• **WHAT IS BEING ASKED**: Reproduce the listing in full, exactly as written, but without images.

• **DATA BELOW**:
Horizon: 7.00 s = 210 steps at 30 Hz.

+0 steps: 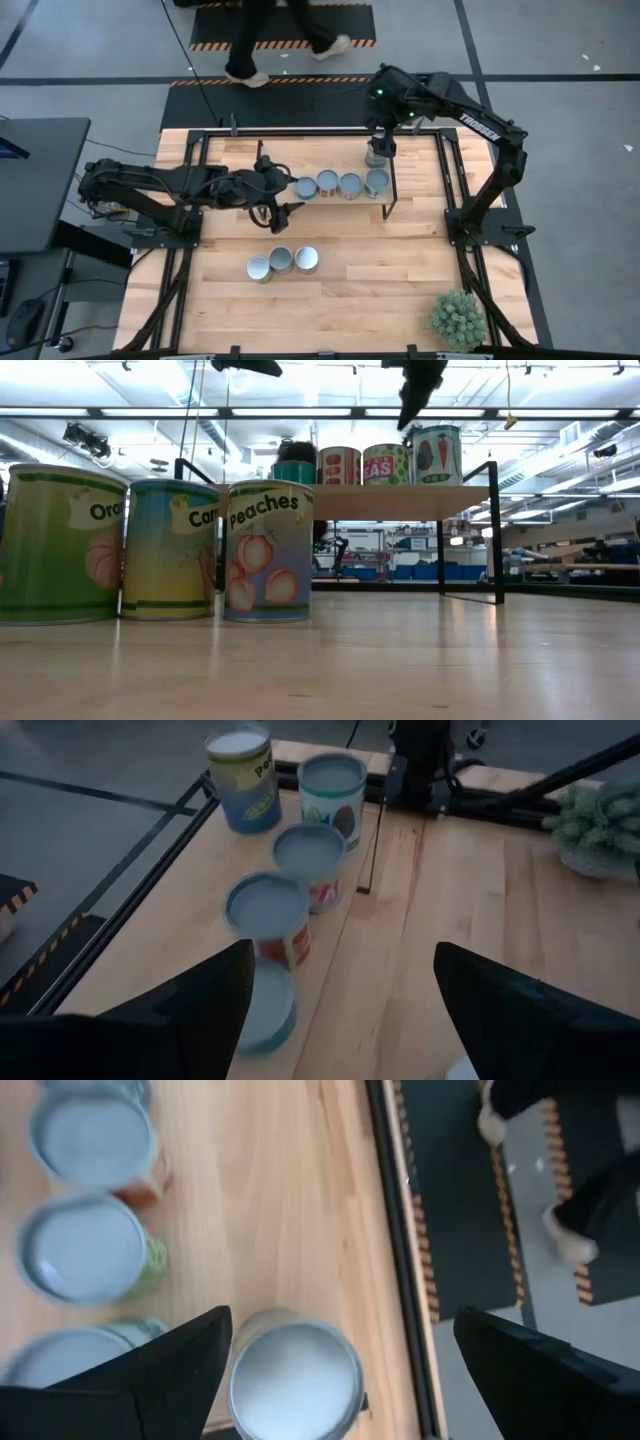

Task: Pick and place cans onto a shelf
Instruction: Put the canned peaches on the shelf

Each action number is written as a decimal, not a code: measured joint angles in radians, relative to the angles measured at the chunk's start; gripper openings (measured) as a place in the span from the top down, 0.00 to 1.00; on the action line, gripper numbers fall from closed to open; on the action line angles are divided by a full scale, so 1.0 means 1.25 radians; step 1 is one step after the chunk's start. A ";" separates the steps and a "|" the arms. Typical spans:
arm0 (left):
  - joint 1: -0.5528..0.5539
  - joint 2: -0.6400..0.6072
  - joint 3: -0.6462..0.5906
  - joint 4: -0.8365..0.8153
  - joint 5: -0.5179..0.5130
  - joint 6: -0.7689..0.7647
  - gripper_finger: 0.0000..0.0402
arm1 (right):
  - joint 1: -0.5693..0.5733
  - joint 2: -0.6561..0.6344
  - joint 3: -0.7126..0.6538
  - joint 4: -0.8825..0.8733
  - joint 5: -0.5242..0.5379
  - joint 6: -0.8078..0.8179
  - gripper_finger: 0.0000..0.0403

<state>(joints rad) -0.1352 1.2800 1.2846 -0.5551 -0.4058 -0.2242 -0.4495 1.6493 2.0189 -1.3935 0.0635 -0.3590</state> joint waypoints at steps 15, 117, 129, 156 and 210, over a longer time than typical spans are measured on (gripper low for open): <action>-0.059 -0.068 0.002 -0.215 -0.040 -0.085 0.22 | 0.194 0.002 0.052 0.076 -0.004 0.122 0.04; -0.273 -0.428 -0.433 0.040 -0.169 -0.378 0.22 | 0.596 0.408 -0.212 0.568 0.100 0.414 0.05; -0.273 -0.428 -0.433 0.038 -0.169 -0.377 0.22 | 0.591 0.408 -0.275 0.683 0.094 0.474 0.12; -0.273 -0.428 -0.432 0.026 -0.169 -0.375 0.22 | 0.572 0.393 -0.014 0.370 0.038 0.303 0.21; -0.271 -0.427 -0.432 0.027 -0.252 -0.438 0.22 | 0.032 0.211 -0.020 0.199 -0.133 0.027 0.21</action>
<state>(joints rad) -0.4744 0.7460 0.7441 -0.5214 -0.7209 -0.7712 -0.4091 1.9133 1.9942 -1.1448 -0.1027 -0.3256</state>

• **RESULT FOR THIS TASK**:
Horizon: 7.00 s = 210 steps at 30 Hz.

+0 steps: 

Task: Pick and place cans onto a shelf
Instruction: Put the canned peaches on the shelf

Each action number is written as a decimal, not a code: measured joint angles in radians, relative to the angles measured at the chunk's start; gripper openings (measured) as a place in the span from the top down, 0.00 to 1.00; on the action line, gripper numbers fall from closed to open; on the action line angles are divided by a full scale, so 1.0 means 1.25 radians; step 1 is one step after the chunk's start. A ";" separates the steps and a "|" the arms. Typical spans:
arm0 (left):
  - joint 1: -0.5528..0.5539
  - joint 2: -0.6400..0.6072
  - joint 3: -0.6462..0.5906
  - joint 4: -0.8365..0.8153
  - joint 5: -0.5179..0.5130
  - joint 6: -0.7689..0.7647
  - gripper_finger: 0.0000..0.0402
arm1 (right):
  - joint 1: -0.5693..0.5733
  - joint 2: -0.6561..0.6344
  - joint 3: -0.7126..0.6538
  - joint 4: -0.8825..0.8733
  - joint 5: -0.5242..0.5379
  - joint 6: -0.8078..0.8179
  - gripper_finger: 0.0000..0.0403

<state>(joints rad) -0.1352 1.2800 1.2846 -0.5551 -0.4058 -0.2242 -0.4495 1.6493 2.0189 -1.3935 0.0635 -0.3590</state> joint waypoints at steps 15, 117, 129, 156 and 210, over a longer time than typical spans are measured on (gripper low for open): <action>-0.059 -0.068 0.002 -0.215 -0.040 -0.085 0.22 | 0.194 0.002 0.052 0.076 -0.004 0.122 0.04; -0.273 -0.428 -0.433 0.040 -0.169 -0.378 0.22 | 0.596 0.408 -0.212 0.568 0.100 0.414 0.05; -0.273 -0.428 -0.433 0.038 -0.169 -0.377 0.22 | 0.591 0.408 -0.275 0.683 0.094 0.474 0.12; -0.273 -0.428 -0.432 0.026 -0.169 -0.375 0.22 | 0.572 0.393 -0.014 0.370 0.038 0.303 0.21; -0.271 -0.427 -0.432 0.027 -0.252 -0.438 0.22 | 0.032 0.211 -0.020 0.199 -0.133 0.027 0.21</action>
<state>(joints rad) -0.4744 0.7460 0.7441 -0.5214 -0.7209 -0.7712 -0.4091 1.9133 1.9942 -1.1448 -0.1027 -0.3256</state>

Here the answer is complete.